[Source data]

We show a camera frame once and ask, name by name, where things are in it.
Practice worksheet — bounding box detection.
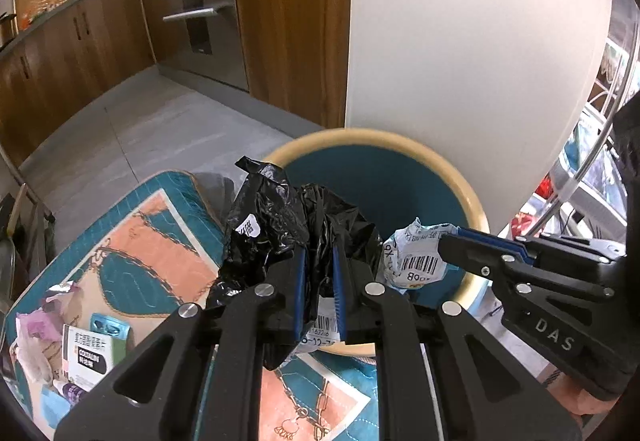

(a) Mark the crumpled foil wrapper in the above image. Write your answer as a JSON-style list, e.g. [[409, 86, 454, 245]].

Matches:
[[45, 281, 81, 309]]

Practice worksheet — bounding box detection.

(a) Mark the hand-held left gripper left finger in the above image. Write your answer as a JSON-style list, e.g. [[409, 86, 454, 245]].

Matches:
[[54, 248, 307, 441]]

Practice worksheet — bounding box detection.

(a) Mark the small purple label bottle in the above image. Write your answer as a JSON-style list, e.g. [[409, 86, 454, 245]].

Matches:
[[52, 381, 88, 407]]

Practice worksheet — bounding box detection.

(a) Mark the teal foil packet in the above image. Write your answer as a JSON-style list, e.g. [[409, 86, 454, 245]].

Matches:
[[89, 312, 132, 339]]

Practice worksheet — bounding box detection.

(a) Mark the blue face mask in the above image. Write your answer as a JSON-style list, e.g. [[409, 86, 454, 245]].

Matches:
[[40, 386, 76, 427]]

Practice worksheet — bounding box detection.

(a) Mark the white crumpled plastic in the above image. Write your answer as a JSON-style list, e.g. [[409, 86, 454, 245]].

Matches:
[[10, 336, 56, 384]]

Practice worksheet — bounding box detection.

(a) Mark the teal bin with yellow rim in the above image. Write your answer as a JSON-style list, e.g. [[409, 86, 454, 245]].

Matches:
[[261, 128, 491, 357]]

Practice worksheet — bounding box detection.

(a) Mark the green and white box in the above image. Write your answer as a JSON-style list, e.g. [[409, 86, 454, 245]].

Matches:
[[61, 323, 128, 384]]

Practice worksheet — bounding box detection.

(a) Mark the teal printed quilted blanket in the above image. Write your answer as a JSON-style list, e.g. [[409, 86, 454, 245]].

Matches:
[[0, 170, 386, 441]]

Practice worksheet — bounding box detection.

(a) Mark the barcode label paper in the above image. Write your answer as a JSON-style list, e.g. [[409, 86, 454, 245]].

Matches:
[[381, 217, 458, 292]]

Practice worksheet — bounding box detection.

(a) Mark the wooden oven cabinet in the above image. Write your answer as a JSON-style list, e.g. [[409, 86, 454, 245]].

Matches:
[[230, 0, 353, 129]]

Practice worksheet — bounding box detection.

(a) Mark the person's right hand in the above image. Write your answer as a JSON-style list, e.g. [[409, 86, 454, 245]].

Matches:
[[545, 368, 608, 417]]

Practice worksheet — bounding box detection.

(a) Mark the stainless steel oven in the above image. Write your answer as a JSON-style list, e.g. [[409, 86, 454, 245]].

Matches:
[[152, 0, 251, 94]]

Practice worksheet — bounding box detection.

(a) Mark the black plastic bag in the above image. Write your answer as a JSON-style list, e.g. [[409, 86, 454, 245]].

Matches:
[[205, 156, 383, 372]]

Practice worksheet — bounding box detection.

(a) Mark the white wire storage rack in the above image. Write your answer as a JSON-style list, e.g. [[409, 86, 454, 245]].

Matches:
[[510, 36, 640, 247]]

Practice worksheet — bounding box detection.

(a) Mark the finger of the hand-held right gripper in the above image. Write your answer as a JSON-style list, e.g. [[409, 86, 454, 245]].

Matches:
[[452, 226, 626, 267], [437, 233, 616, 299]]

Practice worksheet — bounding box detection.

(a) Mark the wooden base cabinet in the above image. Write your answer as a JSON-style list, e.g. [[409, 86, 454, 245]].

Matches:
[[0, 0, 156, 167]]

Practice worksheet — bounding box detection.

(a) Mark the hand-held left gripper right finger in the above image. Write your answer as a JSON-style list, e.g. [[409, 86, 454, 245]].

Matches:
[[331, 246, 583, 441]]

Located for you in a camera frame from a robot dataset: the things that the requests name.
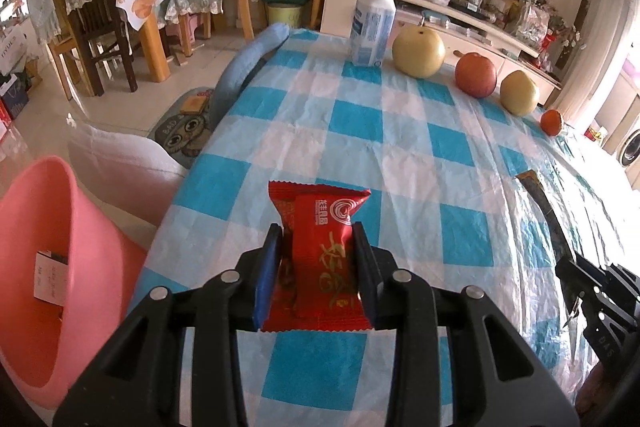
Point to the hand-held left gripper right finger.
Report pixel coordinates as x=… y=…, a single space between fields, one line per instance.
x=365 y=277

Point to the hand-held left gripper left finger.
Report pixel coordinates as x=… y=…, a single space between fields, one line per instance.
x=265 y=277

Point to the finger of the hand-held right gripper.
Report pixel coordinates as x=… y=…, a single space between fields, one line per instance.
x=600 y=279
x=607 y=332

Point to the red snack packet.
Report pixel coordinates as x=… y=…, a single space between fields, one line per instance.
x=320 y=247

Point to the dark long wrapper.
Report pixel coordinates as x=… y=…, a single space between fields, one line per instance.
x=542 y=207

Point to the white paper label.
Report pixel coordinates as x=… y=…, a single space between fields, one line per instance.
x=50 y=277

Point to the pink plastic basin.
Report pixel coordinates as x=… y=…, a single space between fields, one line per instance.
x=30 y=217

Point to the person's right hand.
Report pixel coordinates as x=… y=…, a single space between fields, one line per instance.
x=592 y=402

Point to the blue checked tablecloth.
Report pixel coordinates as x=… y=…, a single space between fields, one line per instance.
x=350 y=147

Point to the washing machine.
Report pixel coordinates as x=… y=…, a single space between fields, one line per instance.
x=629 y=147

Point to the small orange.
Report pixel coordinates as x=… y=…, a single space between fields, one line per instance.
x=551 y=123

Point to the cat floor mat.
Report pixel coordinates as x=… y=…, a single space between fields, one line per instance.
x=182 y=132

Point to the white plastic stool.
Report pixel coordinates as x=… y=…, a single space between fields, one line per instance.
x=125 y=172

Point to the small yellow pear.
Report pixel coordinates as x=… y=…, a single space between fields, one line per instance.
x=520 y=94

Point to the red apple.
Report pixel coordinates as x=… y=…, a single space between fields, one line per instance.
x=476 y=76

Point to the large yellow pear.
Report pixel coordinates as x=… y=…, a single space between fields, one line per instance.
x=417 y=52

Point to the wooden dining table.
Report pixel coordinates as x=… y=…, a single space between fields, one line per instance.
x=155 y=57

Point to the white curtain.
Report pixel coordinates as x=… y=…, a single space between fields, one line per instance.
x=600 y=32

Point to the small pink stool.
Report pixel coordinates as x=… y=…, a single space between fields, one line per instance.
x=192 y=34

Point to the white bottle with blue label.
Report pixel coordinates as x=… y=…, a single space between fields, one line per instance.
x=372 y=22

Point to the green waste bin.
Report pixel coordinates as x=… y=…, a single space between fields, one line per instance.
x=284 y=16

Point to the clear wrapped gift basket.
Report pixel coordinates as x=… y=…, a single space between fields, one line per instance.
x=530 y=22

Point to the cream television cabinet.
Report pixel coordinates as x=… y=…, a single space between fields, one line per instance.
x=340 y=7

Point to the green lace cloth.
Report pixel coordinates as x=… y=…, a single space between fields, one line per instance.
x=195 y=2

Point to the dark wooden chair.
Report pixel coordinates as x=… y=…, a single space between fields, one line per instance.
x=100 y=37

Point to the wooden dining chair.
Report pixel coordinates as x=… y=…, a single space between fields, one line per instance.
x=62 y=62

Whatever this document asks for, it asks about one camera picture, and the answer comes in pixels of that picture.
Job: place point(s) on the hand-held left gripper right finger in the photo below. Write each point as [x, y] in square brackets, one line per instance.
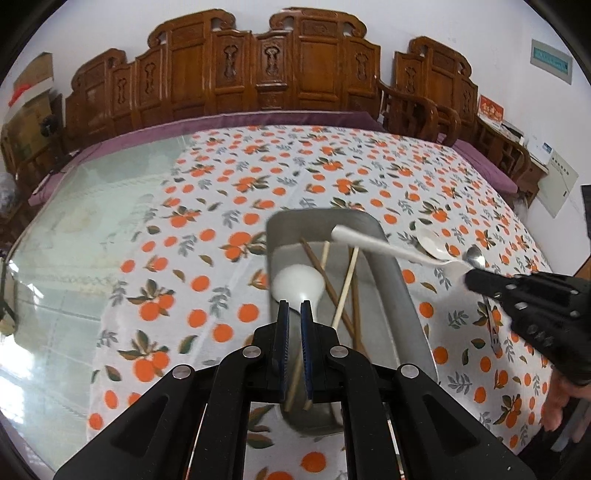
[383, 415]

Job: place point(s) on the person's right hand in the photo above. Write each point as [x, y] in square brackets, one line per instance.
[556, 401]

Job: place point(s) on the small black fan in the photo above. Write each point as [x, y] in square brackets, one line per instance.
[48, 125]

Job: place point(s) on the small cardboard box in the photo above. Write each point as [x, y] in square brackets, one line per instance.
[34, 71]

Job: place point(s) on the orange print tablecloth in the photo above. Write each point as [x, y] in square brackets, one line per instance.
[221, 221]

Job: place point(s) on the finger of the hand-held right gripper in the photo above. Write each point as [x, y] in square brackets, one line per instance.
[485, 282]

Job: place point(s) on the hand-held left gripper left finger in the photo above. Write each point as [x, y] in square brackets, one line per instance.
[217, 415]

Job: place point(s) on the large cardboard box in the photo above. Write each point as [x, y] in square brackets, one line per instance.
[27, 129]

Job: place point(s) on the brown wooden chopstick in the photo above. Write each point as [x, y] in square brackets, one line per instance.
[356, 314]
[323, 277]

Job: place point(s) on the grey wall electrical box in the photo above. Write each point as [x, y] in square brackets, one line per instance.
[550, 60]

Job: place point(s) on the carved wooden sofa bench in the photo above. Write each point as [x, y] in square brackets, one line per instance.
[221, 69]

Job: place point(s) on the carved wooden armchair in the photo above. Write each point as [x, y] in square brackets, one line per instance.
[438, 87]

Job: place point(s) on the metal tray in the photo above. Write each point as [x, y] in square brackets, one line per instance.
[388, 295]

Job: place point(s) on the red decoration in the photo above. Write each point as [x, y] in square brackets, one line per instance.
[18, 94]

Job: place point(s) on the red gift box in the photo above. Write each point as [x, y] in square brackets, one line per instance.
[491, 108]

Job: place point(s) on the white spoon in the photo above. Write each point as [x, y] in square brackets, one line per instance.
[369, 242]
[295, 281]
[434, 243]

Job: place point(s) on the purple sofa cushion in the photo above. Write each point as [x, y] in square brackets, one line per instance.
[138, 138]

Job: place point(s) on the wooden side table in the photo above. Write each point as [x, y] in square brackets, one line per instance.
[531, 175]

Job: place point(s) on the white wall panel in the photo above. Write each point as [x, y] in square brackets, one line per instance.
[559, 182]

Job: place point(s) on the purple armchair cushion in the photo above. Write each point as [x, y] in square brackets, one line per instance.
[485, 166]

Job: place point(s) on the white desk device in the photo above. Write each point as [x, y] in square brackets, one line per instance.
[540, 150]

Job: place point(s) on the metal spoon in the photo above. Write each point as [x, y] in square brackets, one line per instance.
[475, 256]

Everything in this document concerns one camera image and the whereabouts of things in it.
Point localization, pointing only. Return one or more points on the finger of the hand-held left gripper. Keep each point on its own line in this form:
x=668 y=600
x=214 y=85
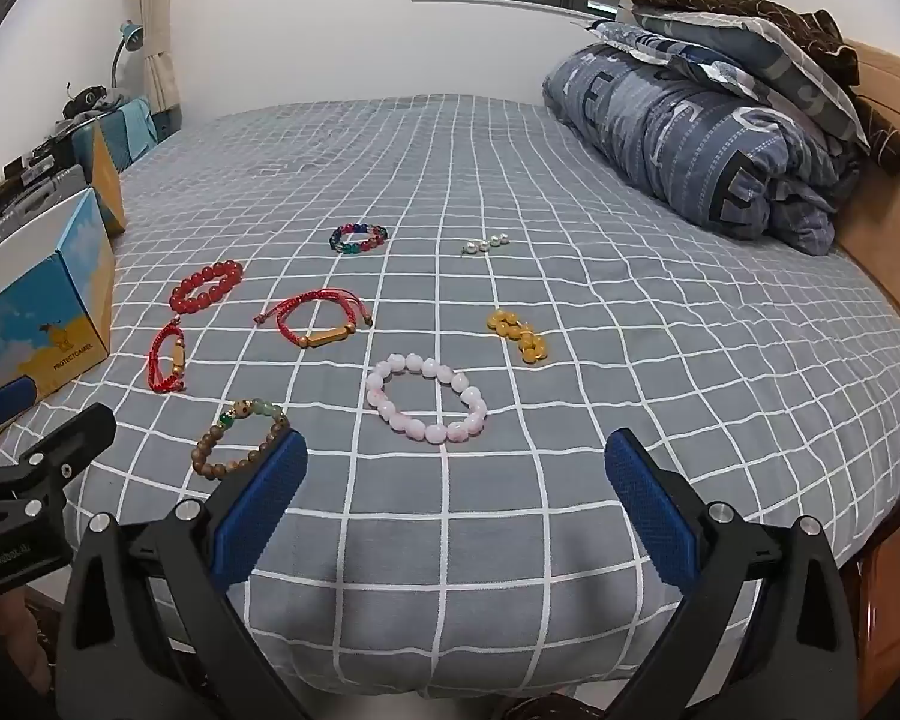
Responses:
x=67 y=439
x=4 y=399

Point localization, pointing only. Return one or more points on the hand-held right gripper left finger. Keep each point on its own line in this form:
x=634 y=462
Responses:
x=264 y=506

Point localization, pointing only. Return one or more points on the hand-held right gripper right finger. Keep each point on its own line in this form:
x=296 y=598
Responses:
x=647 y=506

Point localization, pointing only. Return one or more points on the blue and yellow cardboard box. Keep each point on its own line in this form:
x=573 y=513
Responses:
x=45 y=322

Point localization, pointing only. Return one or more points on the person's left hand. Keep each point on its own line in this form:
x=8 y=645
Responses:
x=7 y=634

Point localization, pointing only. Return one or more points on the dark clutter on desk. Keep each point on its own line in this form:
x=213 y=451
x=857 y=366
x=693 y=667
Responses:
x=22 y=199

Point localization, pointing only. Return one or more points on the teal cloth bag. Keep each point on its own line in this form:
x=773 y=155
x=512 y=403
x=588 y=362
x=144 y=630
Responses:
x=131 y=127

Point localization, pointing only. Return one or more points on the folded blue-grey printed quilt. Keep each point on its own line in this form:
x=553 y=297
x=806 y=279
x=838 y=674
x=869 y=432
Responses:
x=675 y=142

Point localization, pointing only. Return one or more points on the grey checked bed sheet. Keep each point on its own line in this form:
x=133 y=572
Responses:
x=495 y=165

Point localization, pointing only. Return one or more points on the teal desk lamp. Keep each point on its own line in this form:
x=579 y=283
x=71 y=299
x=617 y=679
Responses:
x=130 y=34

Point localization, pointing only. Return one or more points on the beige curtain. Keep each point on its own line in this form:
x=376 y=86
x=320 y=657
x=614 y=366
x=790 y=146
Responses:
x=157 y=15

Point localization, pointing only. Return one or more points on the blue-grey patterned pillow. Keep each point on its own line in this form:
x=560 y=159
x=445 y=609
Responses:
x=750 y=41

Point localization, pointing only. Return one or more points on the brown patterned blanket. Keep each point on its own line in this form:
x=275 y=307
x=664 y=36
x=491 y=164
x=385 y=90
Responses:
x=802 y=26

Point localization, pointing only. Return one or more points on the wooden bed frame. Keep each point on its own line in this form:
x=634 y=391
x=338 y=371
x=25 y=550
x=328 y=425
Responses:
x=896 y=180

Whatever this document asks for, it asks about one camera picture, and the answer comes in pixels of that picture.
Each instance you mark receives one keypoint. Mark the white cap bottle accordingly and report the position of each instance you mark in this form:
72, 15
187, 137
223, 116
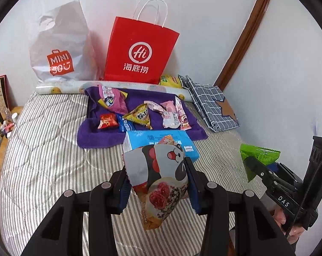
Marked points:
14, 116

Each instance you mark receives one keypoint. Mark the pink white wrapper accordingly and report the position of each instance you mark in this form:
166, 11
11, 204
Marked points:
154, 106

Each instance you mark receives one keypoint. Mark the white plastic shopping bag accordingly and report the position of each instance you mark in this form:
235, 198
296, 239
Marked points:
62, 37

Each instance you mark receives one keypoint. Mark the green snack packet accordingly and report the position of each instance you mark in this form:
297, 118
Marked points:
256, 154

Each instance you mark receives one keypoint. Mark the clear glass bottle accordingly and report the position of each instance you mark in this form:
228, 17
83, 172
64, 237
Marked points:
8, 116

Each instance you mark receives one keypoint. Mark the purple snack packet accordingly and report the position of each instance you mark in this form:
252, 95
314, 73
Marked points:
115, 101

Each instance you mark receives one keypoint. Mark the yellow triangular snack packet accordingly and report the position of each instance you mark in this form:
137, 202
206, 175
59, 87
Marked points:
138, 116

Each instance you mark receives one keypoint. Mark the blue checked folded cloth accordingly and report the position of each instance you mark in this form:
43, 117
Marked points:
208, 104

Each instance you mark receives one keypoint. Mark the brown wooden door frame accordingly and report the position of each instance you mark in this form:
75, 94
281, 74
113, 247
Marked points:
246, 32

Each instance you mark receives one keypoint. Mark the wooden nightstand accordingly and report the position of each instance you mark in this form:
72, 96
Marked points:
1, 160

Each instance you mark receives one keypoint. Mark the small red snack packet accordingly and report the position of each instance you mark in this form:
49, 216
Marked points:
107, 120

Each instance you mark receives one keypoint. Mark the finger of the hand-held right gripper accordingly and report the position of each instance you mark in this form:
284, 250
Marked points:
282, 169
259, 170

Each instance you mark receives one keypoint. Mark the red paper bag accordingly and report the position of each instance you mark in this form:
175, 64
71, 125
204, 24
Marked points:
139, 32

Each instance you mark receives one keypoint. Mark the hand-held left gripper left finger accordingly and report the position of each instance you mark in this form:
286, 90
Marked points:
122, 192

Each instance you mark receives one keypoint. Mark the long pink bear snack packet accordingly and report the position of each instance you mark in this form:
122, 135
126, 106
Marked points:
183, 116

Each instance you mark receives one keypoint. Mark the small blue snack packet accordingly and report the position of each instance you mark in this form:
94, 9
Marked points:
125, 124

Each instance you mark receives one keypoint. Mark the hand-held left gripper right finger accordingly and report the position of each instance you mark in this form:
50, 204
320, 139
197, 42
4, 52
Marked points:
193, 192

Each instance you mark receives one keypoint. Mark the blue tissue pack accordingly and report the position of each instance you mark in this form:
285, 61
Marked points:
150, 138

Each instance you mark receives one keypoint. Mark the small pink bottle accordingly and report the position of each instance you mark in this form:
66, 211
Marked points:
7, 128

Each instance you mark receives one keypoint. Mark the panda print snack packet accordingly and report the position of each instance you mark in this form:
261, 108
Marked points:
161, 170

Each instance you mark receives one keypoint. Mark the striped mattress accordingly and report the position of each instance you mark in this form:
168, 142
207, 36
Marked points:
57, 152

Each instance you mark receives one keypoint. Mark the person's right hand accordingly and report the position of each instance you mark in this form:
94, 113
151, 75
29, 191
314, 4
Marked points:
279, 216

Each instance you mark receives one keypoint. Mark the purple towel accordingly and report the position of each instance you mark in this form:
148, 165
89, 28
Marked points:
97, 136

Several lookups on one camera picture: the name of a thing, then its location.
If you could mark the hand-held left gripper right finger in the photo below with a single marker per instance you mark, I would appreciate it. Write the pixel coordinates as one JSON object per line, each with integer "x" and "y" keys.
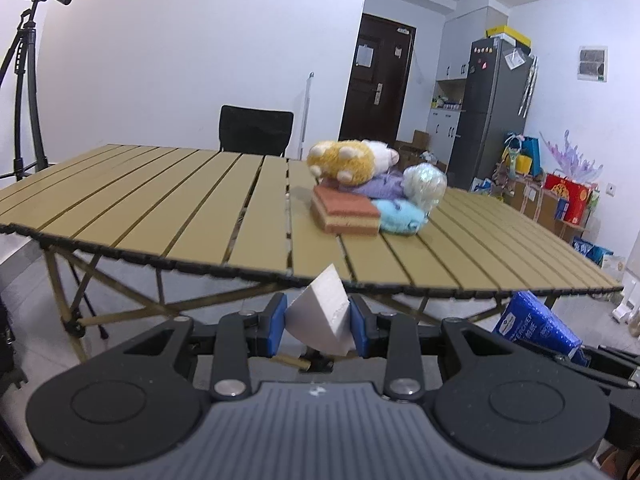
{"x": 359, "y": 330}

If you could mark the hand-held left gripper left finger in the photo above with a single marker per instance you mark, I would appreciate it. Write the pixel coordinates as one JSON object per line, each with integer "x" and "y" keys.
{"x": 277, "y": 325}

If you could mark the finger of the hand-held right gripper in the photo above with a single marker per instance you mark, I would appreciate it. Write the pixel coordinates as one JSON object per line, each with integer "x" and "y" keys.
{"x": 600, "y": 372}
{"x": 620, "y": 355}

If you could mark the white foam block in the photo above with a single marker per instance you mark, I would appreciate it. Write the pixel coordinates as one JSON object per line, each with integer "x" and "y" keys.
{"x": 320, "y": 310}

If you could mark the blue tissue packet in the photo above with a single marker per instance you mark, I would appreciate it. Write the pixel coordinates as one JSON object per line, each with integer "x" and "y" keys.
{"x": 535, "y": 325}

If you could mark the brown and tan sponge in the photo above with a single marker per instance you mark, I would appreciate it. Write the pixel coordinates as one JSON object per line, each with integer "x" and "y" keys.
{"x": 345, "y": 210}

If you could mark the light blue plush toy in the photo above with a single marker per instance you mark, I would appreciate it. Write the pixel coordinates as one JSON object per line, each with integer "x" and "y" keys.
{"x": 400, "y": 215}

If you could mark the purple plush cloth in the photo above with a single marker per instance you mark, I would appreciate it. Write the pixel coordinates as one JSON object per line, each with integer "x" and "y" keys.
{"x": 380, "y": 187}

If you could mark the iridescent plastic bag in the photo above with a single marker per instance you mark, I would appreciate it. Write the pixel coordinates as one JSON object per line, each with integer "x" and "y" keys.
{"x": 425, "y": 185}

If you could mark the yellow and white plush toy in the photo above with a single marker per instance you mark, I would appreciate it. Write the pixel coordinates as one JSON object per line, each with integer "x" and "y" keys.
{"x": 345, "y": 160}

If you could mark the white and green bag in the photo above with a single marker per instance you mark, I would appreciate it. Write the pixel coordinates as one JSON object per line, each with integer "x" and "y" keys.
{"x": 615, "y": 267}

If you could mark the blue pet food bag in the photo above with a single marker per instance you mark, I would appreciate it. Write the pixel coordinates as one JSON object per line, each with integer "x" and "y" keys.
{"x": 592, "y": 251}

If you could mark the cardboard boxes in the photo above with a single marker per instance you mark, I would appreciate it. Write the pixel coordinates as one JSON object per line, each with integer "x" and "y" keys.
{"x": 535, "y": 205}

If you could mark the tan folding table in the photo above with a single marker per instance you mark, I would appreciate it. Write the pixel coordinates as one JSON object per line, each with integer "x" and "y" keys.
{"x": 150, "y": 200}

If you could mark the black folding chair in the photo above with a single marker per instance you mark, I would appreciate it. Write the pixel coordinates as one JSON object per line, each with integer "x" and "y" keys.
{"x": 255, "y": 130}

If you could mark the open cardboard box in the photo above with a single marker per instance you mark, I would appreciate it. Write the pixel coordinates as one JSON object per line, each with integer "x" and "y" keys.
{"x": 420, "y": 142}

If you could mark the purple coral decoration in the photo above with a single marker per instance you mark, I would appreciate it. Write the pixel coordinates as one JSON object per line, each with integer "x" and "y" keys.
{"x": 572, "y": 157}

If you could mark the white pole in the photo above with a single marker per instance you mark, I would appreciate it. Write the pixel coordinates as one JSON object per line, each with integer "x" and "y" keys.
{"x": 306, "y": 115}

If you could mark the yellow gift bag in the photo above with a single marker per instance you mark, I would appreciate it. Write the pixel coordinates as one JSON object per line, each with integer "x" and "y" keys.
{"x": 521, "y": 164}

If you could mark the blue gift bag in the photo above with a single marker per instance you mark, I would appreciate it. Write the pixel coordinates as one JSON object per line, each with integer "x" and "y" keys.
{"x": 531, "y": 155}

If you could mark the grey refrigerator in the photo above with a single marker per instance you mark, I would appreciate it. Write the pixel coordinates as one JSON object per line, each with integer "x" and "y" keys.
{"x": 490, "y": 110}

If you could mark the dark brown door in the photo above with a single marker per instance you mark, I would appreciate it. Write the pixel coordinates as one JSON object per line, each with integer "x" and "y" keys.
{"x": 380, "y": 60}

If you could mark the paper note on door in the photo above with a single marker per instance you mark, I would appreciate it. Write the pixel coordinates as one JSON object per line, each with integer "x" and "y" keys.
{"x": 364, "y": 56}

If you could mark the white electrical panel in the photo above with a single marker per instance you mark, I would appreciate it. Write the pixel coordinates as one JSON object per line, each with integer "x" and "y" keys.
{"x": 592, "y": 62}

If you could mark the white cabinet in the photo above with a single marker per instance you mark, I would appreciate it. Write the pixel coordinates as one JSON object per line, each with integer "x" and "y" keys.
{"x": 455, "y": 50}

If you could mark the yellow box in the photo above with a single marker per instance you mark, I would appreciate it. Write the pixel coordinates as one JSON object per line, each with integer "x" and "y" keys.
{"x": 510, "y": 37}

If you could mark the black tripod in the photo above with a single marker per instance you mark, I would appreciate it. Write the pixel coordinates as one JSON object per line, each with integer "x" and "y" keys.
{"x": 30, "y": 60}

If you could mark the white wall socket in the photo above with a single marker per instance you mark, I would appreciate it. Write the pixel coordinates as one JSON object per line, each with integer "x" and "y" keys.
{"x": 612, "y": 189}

* _Work instruction_
Bring together all lines of the entries above in which the string "foil" occurs.

* _Task result_
(a) Mark the crumpled foil wrapper in the above image. Write your answer as a JSON-style list, e.g. [[409, 86, 454, 245]].
(a) Mark the teal foil packet in the above image. Write your answer as a JSON-style list, e.g. [[409, 86, 454, 245]].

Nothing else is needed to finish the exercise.